Ginovska detoured briefly to discuss the pioneering scientists and their discoveries that paved the way for today’s catalysis discoveries: Anselme Payen, the French chemist known for discovering the enzyme diastase in 1833; Louis Pasteur, who in 1860 looked into fermentation of sugar into alcohol; Wilhelm Kühne, who coined the word enzyme—the Greek word for yeast; and Eduard Buchner, who was awarded the Nobel Prize for Chemistry in 1907 for his biochemical research and his discovery of cell-free fermentation.

Then Ginovska pivots to kefir. Kefir? Yes, as it turns out, the fermented drink and plenty of other examples of catalysis can be found in the kitchen.

Ginovska will present basic lab-level concepts to the audience before the hour-long presentation concludes, but the information is allowed to unfold slowly, dispensed patiently in an obvious effort to avoid scaring away any viewers.

The virtues of patience and open-mindedness
Patience is one of Ginovska’s traits, said PNNL computational scientist Simone Raugei, who has known his colleague since he arrived at the lab in 2010.

“It’s part of the reason why she’s the one who keeps track of our postdoctoral researchers,” Raugei said. “She has the patience for that, whereas many of us don’t.”

And that patience can be applied to experienced colleagues.

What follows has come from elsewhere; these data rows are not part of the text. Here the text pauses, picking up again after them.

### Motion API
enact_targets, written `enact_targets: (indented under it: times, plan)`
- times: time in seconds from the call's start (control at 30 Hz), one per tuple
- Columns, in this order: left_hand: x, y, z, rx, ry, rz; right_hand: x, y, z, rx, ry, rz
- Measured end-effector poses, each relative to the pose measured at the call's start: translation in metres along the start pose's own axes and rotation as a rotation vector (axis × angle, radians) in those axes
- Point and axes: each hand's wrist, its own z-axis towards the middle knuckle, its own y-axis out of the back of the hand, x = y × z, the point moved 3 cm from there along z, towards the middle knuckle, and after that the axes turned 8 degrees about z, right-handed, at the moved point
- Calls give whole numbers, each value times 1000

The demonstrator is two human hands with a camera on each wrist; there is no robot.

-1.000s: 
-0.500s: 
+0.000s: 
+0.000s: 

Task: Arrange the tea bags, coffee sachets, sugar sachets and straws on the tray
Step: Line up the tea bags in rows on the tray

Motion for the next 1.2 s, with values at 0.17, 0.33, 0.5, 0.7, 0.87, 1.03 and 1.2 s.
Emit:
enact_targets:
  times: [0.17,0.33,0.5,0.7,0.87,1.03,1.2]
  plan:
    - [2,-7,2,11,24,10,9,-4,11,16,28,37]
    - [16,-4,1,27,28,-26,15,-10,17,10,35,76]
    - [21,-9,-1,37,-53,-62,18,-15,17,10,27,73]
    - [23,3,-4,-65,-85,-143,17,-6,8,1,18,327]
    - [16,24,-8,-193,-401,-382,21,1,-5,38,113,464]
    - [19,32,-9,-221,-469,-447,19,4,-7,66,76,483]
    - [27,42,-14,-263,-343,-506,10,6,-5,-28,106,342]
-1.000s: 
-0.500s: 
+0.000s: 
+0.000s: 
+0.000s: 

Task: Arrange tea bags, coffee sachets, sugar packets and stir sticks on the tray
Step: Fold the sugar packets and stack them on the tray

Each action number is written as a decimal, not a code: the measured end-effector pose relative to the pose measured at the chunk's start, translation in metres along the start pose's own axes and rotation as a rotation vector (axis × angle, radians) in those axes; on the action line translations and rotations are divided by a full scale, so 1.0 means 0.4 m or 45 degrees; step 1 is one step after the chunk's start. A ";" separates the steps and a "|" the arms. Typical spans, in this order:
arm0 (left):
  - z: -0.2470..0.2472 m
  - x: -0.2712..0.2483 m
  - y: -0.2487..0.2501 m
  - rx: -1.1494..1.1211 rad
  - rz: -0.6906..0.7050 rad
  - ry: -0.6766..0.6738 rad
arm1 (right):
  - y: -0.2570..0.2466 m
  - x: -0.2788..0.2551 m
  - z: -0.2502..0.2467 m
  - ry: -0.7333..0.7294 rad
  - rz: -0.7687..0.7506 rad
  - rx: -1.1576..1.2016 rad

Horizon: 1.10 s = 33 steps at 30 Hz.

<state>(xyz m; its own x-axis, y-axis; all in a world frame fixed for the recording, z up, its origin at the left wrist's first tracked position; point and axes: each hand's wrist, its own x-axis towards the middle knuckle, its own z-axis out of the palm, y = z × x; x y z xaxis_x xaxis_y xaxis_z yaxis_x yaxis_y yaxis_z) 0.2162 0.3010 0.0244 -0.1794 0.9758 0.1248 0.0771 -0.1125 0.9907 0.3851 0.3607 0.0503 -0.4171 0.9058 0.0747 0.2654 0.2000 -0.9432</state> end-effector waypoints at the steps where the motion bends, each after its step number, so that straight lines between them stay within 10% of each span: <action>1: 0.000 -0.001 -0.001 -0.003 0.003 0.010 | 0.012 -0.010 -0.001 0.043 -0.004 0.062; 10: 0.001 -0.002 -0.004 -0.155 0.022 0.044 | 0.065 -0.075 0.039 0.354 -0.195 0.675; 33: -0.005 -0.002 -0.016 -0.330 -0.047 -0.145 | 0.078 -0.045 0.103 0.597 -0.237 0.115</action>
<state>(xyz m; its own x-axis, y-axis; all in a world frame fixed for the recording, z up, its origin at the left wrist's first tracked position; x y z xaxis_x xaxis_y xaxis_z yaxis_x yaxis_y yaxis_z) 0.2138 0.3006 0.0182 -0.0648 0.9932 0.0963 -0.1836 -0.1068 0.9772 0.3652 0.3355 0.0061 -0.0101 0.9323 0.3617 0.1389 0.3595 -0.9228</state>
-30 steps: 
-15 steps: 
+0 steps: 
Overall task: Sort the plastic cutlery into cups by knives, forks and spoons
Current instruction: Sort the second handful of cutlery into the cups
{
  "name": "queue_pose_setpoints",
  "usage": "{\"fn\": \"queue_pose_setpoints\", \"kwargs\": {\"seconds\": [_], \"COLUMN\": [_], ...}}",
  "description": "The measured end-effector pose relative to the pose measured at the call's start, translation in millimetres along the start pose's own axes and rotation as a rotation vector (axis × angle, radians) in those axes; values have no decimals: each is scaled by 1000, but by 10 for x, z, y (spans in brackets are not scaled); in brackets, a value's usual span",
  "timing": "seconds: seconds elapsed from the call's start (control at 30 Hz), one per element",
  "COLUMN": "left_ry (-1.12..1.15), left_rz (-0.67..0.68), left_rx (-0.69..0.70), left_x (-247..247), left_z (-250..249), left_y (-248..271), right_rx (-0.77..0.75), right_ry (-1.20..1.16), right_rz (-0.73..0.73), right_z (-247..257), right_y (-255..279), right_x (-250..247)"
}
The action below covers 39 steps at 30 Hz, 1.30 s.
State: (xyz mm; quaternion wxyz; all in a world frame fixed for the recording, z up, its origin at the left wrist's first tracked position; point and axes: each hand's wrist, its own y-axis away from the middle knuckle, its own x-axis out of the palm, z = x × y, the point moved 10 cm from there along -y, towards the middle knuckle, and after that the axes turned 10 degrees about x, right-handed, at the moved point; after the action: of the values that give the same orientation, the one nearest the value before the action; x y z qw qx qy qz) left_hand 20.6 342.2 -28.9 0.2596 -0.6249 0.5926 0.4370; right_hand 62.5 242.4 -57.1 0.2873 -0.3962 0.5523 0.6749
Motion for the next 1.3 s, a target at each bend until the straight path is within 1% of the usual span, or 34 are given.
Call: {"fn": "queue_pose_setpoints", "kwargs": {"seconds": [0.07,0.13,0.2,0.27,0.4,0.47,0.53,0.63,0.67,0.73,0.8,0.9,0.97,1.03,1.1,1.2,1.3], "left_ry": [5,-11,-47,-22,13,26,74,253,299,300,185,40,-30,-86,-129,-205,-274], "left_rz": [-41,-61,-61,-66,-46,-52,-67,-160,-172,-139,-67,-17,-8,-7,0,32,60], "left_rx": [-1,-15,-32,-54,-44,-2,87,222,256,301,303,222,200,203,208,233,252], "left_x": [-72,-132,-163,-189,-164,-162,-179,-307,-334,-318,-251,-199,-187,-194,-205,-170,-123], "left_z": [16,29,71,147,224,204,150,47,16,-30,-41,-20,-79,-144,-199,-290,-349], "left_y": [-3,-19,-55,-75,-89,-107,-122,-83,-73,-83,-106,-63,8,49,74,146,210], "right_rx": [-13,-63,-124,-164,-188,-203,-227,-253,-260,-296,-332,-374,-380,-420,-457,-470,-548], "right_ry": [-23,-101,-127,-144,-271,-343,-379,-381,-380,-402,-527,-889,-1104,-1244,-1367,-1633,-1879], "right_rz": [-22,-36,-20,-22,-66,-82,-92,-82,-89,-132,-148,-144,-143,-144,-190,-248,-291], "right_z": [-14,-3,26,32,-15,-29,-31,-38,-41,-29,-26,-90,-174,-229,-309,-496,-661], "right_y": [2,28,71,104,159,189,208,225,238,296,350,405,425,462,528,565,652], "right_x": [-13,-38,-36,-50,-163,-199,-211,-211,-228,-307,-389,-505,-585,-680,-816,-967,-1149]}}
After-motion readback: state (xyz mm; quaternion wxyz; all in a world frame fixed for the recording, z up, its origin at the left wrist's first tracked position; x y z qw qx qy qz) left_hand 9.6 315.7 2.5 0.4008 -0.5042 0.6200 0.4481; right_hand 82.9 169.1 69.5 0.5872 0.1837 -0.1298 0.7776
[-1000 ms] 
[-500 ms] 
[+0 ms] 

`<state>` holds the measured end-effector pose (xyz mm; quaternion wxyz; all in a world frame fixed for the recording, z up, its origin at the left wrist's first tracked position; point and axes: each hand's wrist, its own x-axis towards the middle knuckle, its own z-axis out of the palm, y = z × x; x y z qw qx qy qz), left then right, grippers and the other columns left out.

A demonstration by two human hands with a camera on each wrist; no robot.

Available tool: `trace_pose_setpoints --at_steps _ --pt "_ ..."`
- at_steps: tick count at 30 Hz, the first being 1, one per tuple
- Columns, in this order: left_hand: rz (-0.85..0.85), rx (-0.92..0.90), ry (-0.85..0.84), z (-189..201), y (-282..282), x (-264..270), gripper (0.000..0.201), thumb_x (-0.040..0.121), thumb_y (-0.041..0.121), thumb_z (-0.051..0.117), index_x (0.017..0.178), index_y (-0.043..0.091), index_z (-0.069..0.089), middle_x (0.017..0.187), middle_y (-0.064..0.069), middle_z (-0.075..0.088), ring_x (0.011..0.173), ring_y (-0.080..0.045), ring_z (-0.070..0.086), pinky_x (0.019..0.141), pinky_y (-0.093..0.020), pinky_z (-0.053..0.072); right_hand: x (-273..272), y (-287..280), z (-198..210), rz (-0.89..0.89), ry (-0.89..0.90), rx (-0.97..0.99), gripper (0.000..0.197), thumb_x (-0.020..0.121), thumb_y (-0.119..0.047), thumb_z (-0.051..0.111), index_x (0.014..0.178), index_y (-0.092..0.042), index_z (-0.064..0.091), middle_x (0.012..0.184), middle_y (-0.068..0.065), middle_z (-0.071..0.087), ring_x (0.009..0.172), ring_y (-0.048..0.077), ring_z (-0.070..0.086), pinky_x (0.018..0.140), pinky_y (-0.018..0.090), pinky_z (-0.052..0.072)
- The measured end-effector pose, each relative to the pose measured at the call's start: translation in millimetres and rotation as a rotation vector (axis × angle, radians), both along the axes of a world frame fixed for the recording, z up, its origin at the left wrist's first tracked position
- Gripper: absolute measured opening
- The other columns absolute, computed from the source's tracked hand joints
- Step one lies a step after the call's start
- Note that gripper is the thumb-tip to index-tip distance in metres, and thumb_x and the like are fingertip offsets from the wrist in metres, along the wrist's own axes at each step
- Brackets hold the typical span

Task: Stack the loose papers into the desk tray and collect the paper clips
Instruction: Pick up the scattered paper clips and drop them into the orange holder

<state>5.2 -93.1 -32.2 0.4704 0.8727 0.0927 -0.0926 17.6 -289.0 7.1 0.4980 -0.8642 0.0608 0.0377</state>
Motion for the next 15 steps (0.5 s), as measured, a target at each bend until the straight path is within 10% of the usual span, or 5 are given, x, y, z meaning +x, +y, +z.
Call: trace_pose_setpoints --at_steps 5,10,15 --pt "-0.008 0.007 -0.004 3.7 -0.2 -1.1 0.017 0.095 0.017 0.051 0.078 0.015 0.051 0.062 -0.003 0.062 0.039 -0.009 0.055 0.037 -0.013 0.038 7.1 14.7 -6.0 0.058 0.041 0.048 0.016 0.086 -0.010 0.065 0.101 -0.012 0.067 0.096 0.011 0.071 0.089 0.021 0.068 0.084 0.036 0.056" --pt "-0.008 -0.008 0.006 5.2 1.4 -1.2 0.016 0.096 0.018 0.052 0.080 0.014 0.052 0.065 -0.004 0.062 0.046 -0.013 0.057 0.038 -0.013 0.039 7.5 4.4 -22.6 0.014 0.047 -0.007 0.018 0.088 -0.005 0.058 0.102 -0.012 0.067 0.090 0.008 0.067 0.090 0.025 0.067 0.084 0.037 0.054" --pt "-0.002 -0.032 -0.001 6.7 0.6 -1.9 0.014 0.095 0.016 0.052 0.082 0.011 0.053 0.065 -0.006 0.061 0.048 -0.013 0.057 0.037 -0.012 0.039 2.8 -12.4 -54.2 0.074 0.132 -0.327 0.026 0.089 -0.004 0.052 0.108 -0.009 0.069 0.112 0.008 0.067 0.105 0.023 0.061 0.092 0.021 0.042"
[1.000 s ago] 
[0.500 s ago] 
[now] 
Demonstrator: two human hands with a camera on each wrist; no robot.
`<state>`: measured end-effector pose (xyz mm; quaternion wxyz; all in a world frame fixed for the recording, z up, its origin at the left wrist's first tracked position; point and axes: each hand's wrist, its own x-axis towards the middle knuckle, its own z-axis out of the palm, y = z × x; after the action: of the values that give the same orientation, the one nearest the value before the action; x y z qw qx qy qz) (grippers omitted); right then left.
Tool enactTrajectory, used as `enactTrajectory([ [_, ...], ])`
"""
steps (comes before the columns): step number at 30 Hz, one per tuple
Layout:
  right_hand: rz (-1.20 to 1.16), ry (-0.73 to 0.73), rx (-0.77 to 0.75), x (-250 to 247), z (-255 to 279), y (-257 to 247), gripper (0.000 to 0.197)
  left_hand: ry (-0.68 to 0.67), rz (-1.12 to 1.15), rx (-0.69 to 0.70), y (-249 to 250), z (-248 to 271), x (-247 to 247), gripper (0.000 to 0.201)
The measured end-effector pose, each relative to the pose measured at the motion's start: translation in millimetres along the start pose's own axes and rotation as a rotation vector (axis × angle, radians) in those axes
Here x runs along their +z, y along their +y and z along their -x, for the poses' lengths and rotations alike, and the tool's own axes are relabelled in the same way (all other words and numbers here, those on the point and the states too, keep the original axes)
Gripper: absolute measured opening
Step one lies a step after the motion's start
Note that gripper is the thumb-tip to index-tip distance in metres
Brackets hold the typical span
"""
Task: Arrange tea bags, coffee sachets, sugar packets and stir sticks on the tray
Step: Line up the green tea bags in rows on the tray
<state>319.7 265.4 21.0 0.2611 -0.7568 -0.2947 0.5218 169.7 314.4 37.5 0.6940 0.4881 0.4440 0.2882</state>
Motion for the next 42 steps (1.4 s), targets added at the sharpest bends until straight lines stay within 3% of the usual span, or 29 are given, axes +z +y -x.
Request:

Raugei recalled a time when Ginovska’s research group was studying the mechanism of an enzyme, resulting in findings that were published in 2016 in Science. Publication in the respected journal could have represented a pinnacle.

“But there was experimental evidence that suggested something still needed to be clarified,” Raugei said. “And then we, as a team, started discussing, ‘what could it be?’ And then we started thinking of a completely different mechanism.”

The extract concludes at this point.